| International Journal of Computer Applications |
| Foundation of Computer Science (FCS), NY, USA |
| Volume 187 - Number 56 |
| Year of Publication: 2025 |
| Authors: Ajay Guyyala, Prudhvi Ratna Badri Satya, Vijay Putta, Krishna Teja Areti |
10.5120/ijca2025925964
|
Ajay Guyyala, Prudhvi Ratna Badri Satya, Vijay Putta, Krishna Teja Areti . RAG-based AI Agents for Multilingual Help Desks in Low-Bandwidth Environments. International Journal of Computer Applications. 187, 56 ( Nov 2025), 15-28. DOI=10.5120/ijca2025925964
The increasing demand for multilingual help desk systems has prompted the need for advanced solutions that can provide accurate, real time responses across various languages.
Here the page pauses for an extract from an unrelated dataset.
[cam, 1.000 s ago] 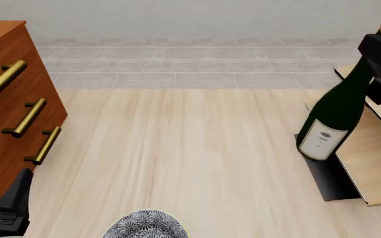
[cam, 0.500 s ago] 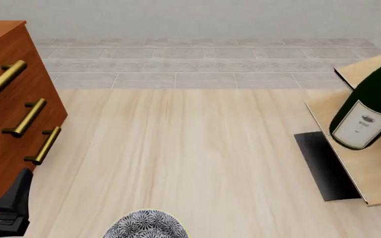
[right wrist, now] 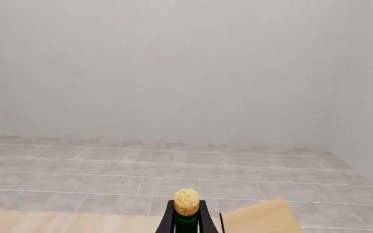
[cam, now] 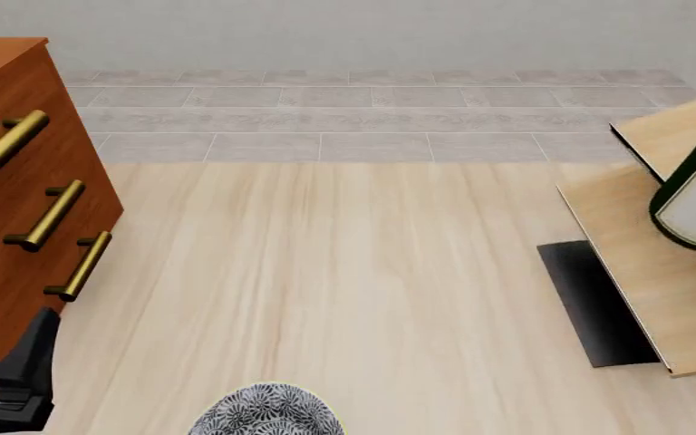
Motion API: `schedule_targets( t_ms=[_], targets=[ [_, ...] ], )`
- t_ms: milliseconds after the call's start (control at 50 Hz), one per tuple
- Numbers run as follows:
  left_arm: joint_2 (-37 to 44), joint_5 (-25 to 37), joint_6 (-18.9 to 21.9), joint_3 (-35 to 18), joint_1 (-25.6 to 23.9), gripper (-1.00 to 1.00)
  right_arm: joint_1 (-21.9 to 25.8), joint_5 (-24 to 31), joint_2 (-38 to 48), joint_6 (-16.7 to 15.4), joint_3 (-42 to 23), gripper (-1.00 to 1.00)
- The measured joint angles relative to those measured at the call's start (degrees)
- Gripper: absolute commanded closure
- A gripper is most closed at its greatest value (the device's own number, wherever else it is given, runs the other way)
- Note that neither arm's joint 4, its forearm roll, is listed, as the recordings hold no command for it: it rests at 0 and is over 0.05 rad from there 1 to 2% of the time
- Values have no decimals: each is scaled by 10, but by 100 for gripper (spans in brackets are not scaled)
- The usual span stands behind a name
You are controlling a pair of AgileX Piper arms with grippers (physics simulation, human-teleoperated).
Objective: Put the wine bottle on the wine rack.
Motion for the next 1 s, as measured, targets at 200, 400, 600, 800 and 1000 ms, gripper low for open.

This paper presents a retrieval-augmented generation (RAG) based system optimized for low-bandwidth environments. The proposed system integrates retrieval techniques with generative models, enabling it to generate contextually relevant responses while minimizing latency. To address the challenge of low-bandwidth operation, model distillation and token compression methods are introduced, which reduce model size and response time. The system’s performance is evaluated on multilingual datasets, demonstrating substantial improvements over baseline models in terms of accuracy, recall, precision, and F1-Score. The challenges of multilingual support, retrieval accuracy, and low-latency performance are effectively tackled by this approach, making it a viable solution for real-time customer support in resource-constrained settings. The findings suggest that the proposed system can serve as a robust platform for multilingual help desks, offering improved scalability and efficiency. The system was built using a hybrid retriever– generator architecture, with a cross-lingual transformer for retrieval and a transformer-based sequence-to-sequence model for generation. Multilingual datasets, including TyDiQA, mMARCO, XQuAD, MLDoc, and AfriSenti, were used for training and evaluation. Low-bandwidth optimization techniques such as model distillation and token compression were applied.The proposed system achieved higher EM, BLEU, and MRR scores than baseline models, with EM of 79.2%, BLEU of 32.8, and MRR of 0.80, while reducing latency from 3.4s in the baseline to 2.1s. The distilled model further reduced latency to 1.8s with minor performance trade-offs. Error analysis showed reduced hallucination rates and improved relevance in responses for low-resource languages.